*** Supplied data ***
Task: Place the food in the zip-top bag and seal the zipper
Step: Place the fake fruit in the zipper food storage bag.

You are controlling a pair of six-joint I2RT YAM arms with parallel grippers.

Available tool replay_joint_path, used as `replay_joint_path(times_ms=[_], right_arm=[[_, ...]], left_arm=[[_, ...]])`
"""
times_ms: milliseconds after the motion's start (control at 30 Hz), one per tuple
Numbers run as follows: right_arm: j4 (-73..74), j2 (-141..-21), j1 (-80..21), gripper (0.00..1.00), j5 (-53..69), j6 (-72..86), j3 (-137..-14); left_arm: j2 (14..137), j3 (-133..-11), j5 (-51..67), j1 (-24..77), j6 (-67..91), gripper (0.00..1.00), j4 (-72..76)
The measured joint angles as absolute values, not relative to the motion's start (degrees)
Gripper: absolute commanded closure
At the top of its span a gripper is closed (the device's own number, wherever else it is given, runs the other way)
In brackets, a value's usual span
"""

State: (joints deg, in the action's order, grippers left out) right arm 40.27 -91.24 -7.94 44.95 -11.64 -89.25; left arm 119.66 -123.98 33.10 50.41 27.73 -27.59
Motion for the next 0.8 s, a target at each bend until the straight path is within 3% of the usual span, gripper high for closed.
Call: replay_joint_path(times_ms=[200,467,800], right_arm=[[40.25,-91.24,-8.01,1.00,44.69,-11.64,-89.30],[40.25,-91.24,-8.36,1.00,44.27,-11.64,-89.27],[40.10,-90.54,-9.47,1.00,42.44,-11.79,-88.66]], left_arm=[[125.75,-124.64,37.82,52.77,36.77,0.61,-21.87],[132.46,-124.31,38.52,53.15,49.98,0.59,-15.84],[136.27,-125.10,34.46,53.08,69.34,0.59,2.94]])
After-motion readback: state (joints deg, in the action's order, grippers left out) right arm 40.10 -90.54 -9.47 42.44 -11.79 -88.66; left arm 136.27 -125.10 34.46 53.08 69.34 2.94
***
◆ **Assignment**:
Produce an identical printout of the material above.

◆ **Output below**:
Task: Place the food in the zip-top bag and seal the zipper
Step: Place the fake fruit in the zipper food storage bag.

You are controlling a pair of six-joint I2RT YAM arms with parallel grippers.

Available tool replay_joint_path, used as `replay_joint_path(times_ms=[_], right_arm=[[_, ...]], left_arm=[[_, ...]])`
"""
times_ms: milliseconds after the motion's start (control at 30 Hz), one per tuple
Numbers run as follows: right_arm: j4 (-73..74), j2 (-141..-21), j1 (-80..21), gripper (0.00..1.00), j5 (-53..69), j6 (-72..86), j3 (-137..-14); left_arm: j2 (14..137), j3 (-133..-11), j5 (-51..67), j1 (-24..77), j6 (-67..91), gripper (0.00..1.00), j4 (-72..76)
The measured joint angles as absolute values, not relative to the motion's start (degrees)
Gripper: absolute commanded closure
At the top of its span a gripper is closed (the device's own number, wherever else it is given, runs the other way)
In brackets, a value's usual span
"""

State: (joints deg, in the action's order, grippers left out) right arm 40.27 -91.24 -7.94 44.95 -11.64 -89.25; left arm 119.66 -123.98 33.10 50.41 27.73 -27.59
Motion for the next 0.8 s, a target at each bend until the straight path is within 3% of the usual span, gripper high for closed.
Call: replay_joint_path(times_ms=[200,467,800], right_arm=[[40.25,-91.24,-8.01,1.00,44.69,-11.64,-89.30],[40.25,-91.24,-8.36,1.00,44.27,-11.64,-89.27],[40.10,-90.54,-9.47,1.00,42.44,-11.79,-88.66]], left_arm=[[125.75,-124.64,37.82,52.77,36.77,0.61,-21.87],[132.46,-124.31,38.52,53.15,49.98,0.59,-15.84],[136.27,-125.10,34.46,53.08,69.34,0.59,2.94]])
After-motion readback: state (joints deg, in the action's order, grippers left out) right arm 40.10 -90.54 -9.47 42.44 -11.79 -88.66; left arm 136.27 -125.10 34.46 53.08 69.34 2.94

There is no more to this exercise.